Он знал ее как Газозу. И ничего смешного, хотя смешно, конечно. Ну, в ночь знакомства он был таким пришибленным, что ему было почти наплевать. Да и какой ерунды не придумает обесцвеченная малолетка, явно взявшая себе в кумиры певичку – как ее? – Глюкозу?.. Сильно позже уже, любопытства ради, он спросил, а что это вообще значит. Оказывается, газозой в Турции называется обычная газировка, «мне просто нравится это слово». Ну, оk. Правда, от Олега, всегда с ней – как бы расслабленно-ленного, не укрылся не то что восторг… Когда она говорила о Турции… Конечно, нет, «восторгом» какую-либо ее реакцию вообще нельзя было назвать: как обычный трудный подросток, она любовалась собой, такой, которой сам черт не брат, поэтому изображала равнодушие или презрение non stop, бросала гадости, закуривала с таким шиком, как будто для кого-то это провокация. Но какое-то движение в интонации – Олег тогда все же уловил. Ему хватило, чтобы понять, что она, может, однажды когда-то – в детстве? – попала в Турцию, и это самое значительное воспоминание ее жизни. С Газозой вообще всё и сразу было понятно – и вероятный побег из дома, и, вероятно, дом-то такой, из которого сбегай – не сбегай, все равно всем плевать.

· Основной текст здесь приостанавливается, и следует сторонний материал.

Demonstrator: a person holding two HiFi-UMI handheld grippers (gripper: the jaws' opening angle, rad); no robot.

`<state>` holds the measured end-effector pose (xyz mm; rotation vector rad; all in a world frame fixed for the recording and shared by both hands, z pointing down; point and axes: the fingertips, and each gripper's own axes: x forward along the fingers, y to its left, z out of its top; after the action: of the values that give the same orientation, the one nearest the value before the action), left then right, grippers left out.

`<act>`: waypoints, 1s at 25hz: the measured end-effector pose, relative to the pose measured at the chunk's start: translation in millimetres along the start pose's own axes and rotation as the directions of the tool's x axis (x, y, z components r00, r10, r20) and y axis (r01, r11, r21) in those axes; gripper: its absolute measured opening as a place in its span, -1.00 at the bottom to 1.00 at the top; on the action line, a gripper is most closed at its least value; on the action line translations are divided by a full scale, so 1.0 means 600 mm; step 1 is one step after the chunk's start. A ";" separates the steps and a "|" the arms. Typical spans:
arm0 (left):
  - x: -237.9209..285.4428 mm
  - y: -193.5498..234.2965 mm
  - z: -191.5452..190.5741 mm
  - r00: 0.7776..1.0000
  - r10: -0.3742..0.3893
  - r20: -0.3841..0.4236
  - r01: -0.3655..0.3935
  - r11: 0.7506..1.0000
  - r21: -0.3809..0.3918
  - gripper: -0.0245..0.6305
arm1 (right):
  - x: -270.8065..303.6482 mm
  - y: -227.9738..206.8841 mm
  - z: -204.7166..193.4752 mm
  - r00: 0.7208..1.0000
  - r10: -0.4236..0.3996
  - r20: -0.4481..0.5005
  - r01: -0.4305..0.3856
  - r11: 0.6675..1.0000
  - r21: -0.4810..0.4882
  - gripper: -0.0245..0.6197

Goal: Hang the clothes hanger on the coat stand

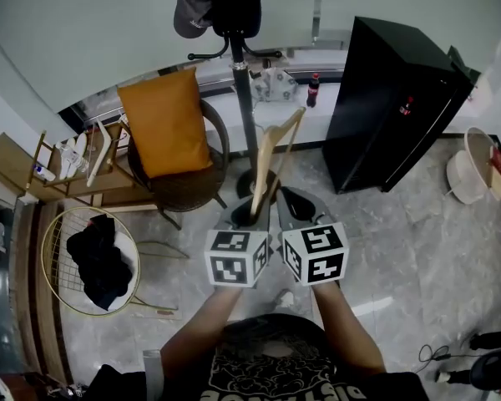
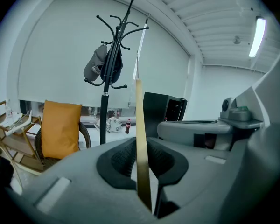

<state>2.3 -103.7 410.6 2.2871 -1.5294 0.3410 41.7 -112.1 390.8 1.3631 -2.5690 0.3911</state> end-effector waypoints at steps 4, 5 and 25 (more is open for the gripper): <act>0.036 -0.015 0.009 1.000 0.022 -0.008 -0.022 1.000 0.005 -0.76 | 0.009 -0.045 0.007 1.000 0.022 -0.001 -0.022 1.000 0.001 -0.92; 0.044 -0.016 0.013 1.000 0.029 -0.008 -0.029 1.000 0.005 -0.76 | 0.011 -0.055 0.009 1.000 0.027 -0.001 -0.027 1.000 0.001 -0.92; 0.151 0.024 0.051 0.998 0.062 -0.019 -0.062 0.998 -0.003 -0.76 | 0.102 -0.116 0.043 0.997 0.076 -0.005 -0.076 0.997 -0.030 -0.92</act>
<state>23.6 -197.7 421.0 2.2309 -1.5934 0.3756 64.5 -205.6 394.2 1.2562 -2.6181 0.3655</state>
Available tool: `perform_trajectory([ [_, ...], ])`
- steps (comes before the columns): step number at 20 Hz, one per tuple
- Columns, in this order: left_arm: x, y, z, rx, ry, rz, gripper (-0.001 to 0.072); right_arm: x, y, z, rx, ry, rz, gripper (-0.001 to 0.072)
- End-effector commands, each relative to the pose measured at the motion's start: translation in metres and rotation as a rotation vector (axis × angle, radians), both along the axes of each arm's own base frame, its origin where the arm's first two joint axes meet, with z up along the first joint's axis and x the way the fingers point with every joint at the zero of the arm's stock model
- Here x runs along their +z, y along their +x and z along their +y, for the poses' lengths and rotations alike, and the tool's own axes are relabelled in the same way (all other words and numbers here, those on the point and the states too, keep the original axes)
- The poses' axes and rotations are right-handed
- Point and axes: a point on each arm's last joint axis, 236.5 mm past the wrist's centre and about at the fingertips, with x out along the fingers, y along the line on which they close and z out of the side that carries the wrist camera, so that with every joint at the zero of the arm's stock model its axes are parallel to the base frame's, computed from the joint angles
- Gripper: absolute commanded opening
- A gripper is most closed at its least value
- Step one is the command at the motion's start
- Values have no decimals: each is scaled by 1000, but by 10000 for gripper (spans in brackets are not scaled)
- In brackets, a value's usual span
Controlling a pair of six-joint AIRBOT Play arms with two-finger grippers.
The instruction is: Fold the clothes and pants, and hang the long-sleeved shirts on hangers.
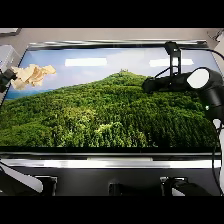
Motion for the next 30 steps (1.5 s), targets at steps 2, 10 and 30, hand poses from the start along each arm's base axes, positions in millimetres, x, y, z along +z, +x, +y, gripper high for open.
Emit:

Сама она ничего об этом не рассказывала, Олег и не спрашивал. Он вообще проживал сложный период жизни (но веселый). Если бы рядом присела не Газоза, а корабль пришельцев, он бы не удивился.

Его метнуло тогда радикально: после сонного царства барнаульского телевидения, где «24» в названии было только ради красного словца (а на самом деле – двухчасовые обеды и винишко в гримерках по пятницам), и почти без промежуточной остановки в Москве, где они успели только снять убитую хрущобу у черта на куличках, но даже не обустроились, так, бросили сумки. И вперед – в другую провинцию (в артиллерии это называется «перелет»). В Тулу, на выборы мэра. В пиар-бригаду. Баксы заколачивать. Доллары в штаб подвозили инкассаторскими машинами прямо из Москвы, ну да и «объем работ» соответствовал. Кампания сложная, почти кровавая, а главное, затяжная, на измор. Если уж в Барнауле на вывеске было «24», то здесь следовало писать все «96».